L’Adsp di Genova rimette in moto i riempimenti delle calate Giaccone e Inglese
A valle della pax singaporiana, Paroli rilancia l’Atf lasciato in sospeso da Signorini, per anticipare (ed evitare) il ponderoso iter del Prp
Rimasto in sospeso per tre anni, fra l’inchiesta penale che ha squassato il porto di Genova e lo slittamento dell’avvio dei lavori del tunnel subportuale, il riempimento delle calate Giaccone e Inglese del bacino storico di Sampierdarena riemerge ora in un documento di pochi giuorni fa dell’Autorità di sistema portuale del Mar Ligure occidentale.
Un decreto del direttore gare Luca Nuzzolo appena pubblicato, infatti, affida un servizio di studio specialistico sulla verifica della ‘non rilevanza ambientale’ in relazione allo “avvio di adeguamento tecnico funzionale per l’inserimento di alcuni interventi progettuali inseriti all’interno degli ambiti S3 ed S5 di Genova Sampierdarena”. Gli ambiti, cioè, in cui ricadono le calate Giaccone e Inglese, su cui affacciano Genoa Port Terminal (gruppo Spinelli), Terminal Rinfuse Genova (Spinelli e Msc) e Bettolo (Msc).
Al momento da Palazzo San Giorgio nessuna precisazione se si tratti o meno della pratica che era stata abbozzata dall’allora presidente Paolo Emilio Signorini, sollecitata da Spinelli e menzionata dalla Regione Liguria a presidenza Giovanni Toti nel percorso approvativo del tunnel (a sproposito: si diede per avviata una procedura di variante del Piano regolatore portuale in realtà mai partita). L’inchiesta penale conclusasi col patteggiamento di Signorini, Toti e Aldo Spinelli, il dilungarsi dell’appalto del tunnel (in aggiudicazione in queste settimane i lavori) e il contenzioso sulla concessione Gpt avevano congelato l’iter, che ora il nuovo corso di Matteo Paroli sembra intenzionato a far ripartire dallo stesso punto, anche da un punto di vista amministrativo.

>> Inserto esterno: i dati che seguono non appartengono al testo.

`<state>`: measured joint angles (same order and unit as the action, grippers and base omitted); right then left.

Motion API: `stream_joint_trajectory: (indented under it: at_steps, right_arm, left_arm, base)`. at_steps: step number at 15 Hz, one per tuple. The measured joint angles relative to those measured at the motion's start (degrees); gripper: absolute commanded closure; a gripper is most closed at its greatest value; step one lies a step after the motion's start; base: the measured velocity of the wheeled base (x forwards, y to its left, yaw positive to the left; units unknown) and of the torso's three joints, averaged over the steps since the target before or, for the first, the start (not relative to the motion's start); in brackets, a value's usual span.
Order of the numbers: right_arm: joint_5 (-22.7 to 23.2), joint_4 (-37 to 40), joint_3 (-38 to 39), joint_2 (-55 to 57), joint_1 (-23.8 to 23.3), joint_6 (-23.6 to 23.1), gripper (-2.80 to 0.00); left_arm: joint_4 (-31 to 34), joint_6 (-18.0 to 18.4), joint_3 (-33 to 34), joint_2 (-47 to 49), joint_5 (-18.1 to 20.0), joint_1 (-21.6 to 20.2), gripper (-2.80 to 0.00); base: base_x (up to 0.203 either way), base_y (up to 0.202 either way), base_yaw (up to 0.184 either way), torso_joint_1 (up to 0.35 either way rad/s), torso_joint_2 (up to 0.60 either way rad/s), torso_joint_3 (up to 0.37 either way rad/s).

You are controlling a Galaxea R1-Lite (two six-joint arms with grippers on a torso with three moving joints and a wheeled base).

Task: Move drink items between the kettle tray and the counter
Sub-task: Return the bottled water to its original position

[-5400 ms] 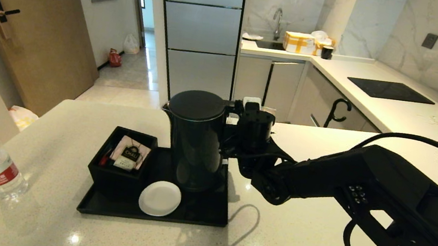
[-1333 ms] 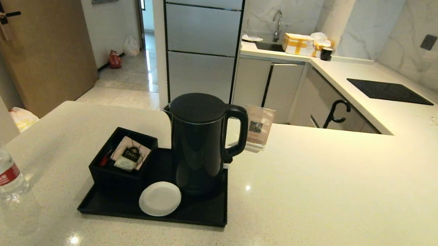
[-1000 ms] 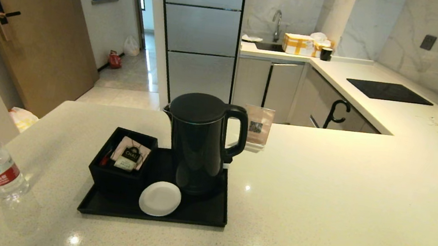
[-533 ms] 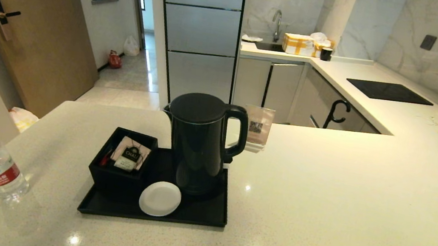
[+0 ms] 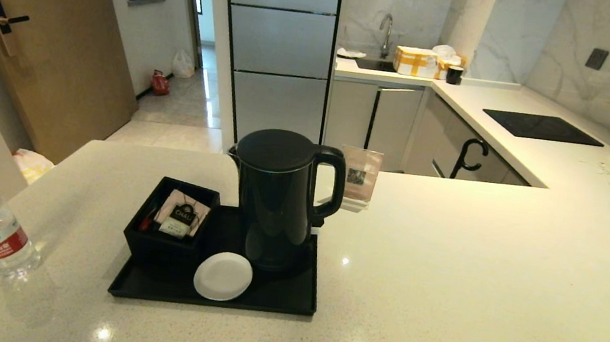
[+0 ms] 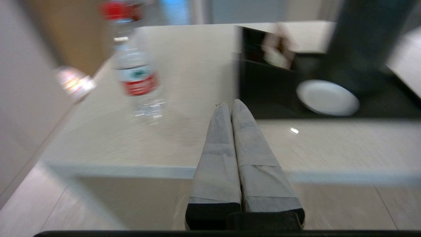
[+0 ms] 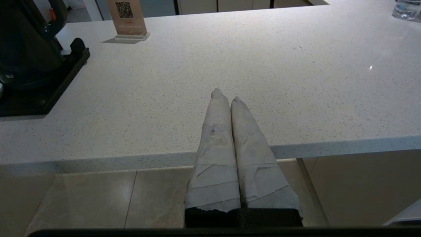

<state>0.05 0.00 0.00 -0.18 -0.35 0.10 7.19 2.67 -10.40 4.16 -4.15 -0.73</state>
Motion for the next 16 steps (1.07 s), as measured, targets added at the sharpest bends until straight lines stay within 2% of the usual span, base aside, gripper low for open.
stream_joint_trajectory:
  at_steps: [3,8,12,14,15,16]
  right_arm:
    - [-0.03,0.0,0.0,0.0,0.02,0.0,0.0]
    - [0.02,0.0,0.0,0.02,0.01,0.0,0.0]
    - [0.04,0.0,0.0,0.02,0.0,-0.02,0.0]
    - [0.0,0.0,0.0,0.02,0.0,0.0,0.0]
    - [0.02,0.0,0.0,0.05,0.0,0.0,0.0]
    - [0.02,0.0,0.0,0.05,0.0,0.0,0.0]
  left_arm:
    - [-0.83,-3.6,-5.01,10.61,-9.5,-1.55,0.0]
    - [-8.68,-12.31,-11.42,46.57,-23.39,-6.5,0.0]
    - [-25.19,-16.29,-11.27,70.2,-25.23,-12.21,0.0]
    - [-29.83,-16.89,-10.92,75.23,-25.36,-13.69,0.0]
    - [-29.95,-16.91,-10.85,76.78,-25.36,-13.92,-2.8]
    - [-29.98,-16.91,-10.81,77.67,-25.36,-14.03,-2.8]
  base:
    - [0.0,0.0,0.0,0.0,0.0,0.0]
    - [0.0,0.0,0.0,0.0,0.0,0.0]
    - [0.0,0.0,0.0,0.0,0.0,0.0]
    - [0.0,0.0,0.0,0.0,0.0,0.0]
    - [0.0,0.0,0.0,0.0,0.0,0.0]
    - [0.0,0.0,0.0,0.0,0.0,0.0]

La scelta di un Adeguamento tecnico funzionale, pur essendo in gestazione avanzata la redazione del nuovo piano regolatore portuale, risolverebbe infatti diversi problemi all’Adsp, giacché, a differenza di una variante-stralcio al Prp vigente e a differenza dell’adozione di un nuovo Prp, tale procedura sarebbe immune (tanto più se sostenuta da una parere di non rilevanza ambientale) dalla Valutazione ambientale strategica cui sono per legge soggette le varianti al Prp e le adozioni di Prp nuovi. Non va infatti dimenticato che, proprio nell’ambito di una procedura analoga – il via libera del Ministero dell’ambiente al tombamento di Calata Concenter –, il Ministero della Cultura attraverso la Soprintendenza fu netto nel bocciare il tombamento anche delle calate adiacenti, appunto Giaccone e Inglese.
L’Adeguamento tecnico funzionale, oltre a un ridisegno planimetrico dell’area, potrebbe inoltre contemplare (come chiedeva Spinelli già nell’autunno 2023) una modifica della caratterizzazione funzionale delle aree coinvolte, dedicandole al full container (solo Bettolo ha oggi questa destinazione) e prevedere l’annessione dei nuovi piazzali (quasi 190 mila metri quadrati) alle concessioni esistenti, laddove una variante e soprattutto un nuovo Prp richiederebbero da una parte un’analisi di domanda sull’esigenza di un nuovo terminal full container e dall’altra, in caso di esito positivo di quest’ultima, una procedura ad evidenza pubblica per il nuovo compendio che esso creerebbe.
Resta che l’Atf, che deve passare il vaglio del Comitato di gestione, almeno per la legge vigente (con la riforma in gestazione in Parlamento tale vincolo pare destinato ad allentarsi parecchio) deve rispettare il limite della alterazione “non sostanziale” del Prp “in termini di obiettivi, scelte strategiche e caratterizzazione funzionale delle aree portuali”. Al riguardo rispetto a tre anni fa c’è una differenza sostanziale a favore dell’Adsp: chi potrebbe sollevare eccezioni – l’unico operatore full container dello scalo non coinvolto: la singaporiana Psa – ha mesi fa avviato con l’ente un percorso di pacificazione negoziata che in sintesi prevede la rinuncia ad ogni rilievo a fronte dell’accettazione di rilevanti modifiche alla sua concessione.